I have been going round around about this for over a week and feel I can't think straight now so would like some objective views on it.
My Mum is 80 and lives 6 miles away from my brother and his family. We live 200 miles away from them.
Plan had been we will go up for Christmas and all stay at old family home over three days.
Then my SIL got told she was moving to the Covid ward (she is a nurse))
Then about ten days ago my nephew got a ping for close contact Covid, took the PCR on that Thursday, but my brother did not tell my mum and nephew spent two hours decorating Christmas tree at Mum’s without telling her. Then was found to have Covid on the Sunday . We spent a week worrying she had got it off him. Luckily she hasn't. She is vaxxed. But I am very angry with my brother for risking this and I haven't been able to talk to him since because I know I will just shout at him...
Then my mum told me that the sister-in-law has said she wants her niece to also come for Christmas who is a student in London and will otherwise be completely on her own for Christmas (she is from overseas and can't get home).

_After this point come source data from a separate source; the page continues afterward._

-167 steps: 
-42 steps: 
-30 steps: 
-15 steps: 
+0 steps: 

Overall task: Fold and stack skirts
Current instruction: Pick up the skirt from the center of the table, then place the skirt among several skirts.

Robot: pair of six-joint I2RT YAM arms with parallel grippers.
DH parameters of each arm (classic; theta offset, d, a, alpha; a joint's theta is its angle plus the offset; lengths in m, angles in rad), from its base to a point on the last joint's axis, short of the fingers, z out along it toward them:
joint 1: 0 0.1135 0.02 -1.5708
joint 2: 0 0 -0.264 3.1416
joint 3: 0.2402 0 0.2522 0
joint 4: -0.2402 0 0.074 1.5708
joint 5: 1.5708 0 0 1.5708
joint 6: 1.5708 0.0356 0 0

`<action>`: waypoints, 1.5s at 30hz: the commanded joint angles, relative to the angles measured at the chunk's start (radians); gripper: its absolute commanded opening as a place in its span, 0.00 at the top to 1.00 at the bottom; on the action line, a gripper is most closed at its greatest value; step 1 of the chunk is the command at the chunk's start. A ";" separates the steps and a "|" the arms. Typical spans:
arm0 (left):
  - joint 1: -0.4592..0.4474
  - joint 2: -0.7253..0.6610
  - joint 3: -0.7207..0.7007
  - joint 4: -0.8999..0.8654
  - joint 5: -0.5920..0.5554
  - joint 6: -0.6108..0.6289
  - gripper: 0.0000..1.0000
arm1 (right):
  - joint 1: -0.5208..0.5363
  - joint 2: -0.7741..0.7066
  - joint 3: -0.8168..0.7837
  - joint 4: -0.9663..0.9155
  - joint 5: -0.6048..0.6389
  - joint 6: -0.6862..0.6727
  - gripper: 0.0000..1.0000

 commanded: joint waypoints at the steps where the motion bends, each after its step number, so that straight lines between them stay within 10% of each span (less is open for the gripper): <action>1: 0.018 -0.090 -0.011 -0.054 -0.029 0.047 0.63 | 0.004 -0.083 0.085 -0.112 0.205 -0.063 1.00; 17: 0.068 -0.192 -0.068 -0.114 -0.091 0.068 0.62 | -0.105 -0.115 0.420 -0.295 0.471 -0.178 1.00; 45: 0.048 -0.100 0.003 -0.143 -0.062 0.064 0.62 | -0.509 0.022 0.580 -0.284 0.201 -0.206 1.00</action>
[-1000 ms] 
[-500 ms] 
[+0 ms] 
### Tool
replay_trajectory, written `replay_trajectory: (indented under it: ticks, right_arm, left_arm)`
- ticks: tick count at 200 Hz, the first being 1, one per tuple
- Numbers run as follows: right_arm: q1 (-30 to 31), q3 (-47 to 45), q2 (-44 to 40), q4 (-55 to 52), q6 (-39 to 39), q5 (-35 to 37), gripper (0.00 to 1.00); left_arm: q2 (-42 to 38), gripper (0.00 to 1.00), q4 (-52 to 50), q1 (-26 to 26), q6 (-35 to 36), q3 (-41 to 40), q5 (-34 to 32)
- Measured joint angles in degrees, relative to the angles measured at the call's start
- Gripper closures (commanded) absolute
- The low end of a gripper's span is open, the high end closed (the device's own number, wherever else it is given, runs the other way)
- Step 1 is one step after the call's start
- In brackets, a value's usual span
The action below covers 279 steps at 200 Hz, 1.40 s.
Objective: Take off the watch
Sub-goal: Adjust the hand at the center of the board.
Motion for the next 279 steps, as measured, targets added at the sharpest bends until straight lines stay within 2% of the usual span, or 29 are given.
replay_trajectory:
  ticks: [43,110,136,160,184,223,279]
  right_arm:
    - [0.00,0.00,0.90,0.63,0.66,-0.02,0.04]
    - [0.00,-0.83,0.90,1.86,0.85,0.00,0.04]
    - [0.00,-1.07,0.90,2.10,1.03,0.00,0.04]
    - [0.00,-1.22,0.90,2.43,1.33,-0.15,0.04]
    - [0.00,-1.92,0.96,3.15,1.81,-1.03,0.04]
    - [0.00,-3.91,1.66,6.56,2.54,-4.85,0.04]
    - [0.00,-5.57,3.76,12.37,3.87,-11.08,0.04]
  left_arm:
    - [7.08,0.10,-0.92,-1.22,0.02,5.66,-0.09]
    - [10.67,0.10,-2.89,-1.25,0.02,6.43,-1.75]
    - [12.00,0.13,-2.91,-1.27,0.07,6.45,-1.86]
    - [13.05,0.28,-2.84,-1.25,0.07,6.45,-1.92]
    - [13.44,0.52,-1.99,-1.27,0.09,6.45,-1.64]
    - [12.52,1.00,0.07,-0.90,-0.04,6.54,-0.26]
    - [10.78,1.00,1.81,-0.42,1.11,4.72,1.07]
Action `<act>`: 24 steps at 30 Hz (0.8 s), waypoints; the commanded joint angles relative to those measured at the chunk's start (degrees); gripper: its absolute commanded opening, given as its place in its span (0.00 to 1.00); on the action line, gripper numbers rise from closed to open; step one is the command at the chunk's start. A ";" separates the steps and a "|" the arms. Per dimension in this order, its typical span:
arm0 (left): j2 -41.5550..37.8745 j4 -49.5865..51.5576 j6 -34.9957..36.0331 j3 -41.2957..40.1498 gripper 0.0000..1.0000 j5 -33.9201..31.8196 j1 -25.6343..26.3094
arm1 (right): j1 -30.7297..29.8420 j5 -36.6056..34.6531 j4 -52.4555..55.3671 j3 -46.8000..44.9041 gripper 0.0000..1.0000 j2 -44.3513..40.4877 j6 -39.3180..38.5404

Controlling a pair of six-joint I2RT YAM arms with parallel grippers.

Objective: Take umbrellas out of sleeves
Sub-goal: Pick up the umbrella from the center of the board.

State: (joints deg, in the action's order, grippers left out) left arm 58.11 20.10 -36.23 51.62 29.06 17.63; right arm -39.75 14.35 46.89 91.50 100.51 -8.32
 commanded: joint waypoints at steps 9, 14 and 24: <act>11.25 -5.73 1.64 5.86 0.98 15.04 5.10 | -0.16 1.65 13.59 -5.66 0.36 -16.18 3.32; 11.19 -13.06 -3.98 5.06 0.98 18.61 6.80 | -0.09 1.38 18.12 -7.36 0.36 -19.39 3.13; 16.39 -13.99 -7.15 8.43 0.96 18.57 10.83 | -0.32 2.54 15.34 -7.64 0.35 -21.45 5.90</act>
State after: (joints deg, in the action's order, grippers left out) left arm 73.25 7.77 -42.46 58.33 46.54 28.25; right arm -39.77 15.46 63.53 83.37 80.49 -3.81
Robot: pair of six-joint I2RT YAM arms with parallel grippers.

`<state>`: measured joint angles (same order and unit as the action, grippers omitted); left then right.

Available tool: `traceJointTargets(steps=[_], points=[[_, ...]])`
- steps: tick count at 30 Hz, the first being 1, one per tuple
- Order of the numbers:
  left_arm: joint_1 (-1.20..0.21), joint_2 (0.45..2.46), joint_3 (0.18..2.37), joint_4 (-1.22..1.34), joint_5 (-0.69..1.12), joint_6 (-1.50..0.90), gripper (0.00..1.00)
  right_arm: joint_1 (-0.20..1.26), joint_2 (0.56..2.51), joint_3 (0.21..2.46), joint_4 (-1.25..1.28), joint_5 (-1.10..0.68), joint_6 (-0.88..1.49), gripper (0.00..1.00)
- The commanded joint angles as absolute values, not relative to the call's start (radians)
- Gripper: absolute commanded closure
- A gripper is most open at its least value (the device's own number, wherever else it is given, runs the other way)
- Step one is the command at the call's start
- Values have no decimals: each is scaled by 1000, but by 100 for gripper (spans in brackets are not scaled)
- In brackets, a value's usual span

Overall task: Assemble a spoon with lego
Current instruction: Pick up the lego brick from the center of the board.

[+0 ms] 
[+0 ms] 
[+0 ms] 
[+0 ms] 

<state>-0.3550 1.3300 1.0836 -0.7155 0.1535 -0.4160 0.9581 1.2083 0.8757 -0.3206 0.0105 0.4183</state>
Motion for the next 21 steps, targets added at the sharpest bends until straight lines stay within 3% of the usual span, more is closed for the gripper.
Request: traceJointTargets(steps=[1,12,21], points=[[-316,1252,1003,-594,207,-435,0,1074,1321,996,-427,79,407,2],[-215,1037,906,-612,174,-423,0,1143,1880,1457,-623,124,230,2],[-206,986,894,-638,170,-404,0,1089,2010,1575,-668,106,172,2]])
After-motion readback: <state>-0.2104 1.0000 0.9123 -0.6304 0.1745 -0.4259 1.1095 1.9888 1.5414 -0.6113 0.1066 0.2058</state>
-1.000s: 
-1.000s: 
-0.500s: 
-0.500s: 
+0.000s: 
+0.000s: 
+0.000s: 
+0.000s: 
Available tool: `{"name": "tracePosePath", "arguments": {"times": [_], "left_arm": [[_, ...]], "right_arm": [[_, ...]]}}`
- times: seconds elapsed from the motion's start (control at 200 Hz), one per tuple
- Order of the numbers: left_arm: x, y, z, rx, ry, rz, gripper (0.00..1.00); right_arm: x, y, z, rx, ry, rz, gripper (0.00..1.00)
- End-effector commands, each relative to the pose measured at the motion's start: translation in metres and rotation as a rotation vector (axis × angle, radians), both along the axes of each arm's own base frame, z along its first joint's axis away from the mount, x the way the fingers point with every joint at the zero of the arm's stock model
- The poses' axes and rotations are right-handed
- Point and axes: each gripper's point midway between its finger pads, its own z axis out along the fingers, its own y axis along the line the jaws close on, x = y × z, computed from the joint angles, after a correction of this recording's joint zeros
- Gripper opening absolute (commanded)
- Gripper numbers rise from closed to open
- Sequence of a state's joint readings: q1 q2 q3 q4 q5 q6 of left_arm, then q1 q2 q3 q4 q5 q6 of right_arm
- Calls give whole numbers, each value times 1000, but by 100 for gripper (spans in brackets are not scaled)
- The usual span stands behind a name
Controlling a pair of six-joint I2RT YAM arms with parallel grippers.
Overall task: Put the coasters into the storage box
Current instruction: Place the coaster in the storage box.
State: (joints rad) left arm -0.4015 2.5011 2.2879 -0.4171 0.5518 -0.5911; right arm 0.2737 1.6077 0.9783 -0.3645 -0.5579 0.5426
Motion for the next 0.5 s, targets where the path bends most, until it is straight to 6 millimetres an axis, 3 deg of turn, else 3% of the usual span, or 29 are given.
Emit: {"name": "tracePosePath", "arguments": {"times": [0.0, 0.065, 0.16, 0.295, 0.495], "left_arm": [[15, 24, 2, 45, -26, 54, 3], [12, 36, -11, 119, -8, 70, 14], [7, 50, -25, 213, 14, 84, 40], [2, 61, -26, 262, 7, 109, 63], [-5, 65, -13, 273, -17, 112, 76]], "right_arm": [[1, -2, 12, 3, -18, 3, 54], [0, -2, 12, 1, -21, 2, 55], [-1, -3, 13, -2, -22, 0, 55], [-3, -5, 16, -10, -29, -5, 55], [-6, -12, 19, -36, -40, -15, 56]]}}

I have suggested to mum that we go up and spend Christmas with her at hers, just us - they spend Christmas at theirs. This way reduces the risk as we are fairly low risk. My mum said she had Christmas with us last year (bubble as she is alone) so this wouldn't be fair on my brother… I've also offered to drive up, get her, and bring her back to ours.
I don't know what to do.
Do we go up anyway and hope for the best?
Do we not go up and leave them to it?
I'm fairly risk averse about Covid myself because of health issues including asthma and previous pneumonia but accept I'm v much on cautious side. My mum is far more robust about risk and would still ideally like all to go up and be there, all together - but I just feel very stressed at that prospect at the moment
Any advice would be really gratefully received.
Please be kind it is really stressing me out at the moment.